● THE PROBLEM
Go through the material below, find each line with the word "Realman", and copy those lines.

++++++++++

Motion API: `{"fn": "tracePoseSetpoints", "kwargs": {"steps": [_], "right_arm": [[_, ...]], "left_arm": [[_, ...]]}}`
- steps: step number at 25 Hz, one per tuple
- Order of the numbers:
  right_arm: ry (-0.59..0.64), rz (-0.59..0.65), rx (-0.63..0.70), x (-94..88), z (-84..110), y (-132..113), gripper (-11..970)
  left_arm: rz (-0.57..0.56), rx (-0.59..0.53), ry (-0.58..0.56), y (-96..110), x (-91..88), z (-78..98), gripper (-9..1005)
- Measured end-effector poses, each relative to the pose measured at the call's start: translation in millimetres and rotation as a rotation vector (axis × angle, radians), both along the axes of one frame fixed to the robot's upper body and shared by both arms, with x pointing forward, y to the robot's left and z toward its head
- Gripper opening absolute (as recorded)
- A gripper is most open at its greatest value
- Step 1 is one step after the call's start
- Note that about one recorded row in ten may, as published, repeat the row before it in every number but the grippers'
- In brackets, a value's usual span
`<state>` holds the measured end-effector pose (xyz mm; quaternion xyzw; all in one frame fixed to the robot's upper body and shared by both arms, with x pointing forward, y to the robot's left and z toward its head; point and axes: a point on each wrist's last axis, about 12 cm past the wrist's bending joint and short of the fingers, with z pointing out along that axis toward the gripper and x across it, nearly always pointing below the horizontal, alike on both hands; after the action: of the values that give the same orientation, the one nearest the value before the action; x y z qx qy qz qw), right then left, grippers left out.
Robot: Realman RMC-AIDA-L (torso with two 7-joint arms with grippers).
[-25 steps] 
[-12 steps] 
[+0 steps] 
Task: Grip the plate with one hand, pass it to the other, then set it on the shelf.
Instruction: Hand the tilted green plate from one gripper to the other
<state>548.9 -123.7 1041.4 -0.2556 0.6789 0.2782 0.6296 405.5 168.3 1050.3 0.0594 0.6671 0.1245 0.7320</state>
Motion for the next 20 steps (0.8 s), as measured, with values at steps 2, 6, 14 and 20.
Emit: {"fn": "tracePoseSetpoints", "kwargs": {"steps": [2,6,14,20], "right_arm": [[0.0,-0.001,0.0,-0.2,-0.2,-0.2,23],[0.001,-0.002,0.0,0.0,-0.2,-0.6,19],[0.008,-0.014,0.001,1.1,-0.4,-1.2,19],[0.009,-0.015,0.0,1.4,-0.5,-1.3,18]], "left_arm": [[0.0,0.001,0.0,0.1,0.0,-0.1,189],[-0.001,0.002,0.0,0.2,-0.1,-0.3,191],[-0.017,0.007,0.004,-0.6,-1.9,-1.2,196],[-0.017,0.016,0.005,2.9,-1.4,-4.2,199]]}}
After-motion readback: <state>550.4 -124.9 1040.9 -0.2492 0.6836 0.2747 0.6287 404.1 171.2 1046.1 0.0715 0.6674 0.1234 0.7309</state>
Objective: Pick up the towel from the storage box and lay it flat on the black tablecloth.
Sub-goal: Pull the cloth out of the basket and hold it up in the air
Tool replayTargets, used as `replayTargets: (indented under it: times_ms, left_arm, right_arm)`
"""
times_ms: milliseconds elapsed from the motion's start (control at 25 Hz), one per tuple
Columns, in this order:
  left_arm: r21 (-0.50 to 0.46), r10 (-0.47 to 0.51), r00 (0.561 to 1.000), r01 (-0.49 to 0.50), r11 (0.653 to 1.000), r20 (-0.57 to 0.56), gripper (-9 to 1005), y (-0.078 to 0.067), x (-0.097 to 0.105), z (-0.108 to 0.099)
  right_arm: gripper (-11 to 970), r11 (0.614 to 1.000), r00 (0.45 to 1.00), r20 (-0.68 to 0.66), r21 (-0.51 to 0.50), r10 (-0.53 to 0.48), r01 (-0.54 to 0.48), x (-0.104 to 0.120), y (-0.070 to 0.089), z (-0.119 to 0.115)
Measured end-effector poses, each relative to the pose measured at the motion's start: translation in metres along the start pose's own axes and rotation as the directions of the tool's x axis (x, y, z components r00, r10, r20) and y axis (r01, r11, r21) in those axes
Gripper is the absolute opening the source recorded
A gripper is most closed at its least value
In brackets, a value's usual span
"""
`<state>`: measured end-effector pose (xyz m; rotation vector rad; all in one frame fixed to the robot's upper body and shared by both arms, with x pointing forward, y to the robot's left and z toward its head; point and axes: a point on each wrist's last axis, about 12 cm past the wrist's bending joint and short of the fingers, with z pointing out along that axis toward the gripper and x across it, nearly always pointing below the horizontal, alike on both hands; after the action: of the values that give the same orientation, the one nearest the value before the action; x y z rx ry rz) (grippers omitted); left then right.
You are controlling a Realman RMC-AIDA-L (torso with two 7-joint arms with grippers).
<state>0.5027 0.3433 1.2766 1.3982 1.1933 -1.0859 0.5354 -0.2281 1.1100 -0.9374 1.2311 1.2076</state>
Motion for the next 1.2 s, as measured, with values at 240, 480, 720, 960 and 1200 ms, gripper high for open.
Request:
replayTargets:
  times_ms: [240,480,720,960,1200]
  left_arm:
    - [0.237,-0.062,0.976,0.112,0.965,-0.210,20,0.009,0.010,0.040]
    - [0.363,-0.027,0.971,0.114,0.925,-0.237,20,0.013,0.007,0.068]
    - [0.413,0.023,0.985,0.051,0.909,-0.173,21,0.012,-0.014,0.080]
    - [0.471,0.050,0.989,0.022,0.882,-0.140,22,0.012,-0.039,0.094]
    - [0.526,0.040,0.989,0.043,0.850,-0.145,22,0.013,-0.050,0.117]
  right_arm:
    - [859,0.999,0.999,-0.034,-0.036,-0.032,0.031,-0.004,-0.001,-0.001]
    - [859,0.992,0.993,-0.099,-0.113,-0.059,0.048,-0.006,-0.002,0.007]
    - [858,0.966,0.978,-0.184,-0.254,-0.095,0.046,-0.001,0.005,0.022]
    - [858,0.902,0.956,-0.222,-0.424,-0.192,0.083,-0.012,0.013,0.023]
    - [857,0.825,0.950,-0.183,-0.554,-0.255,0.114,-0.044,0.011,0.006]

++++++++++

● PROBLEM SOLUTION
Robot: Realman RMC-AIDA-L (torso with two 7-joint arms with grippers).
You are controlling a Realman RMC-AIDA-L (torso with two 7-joint arms with grippers).

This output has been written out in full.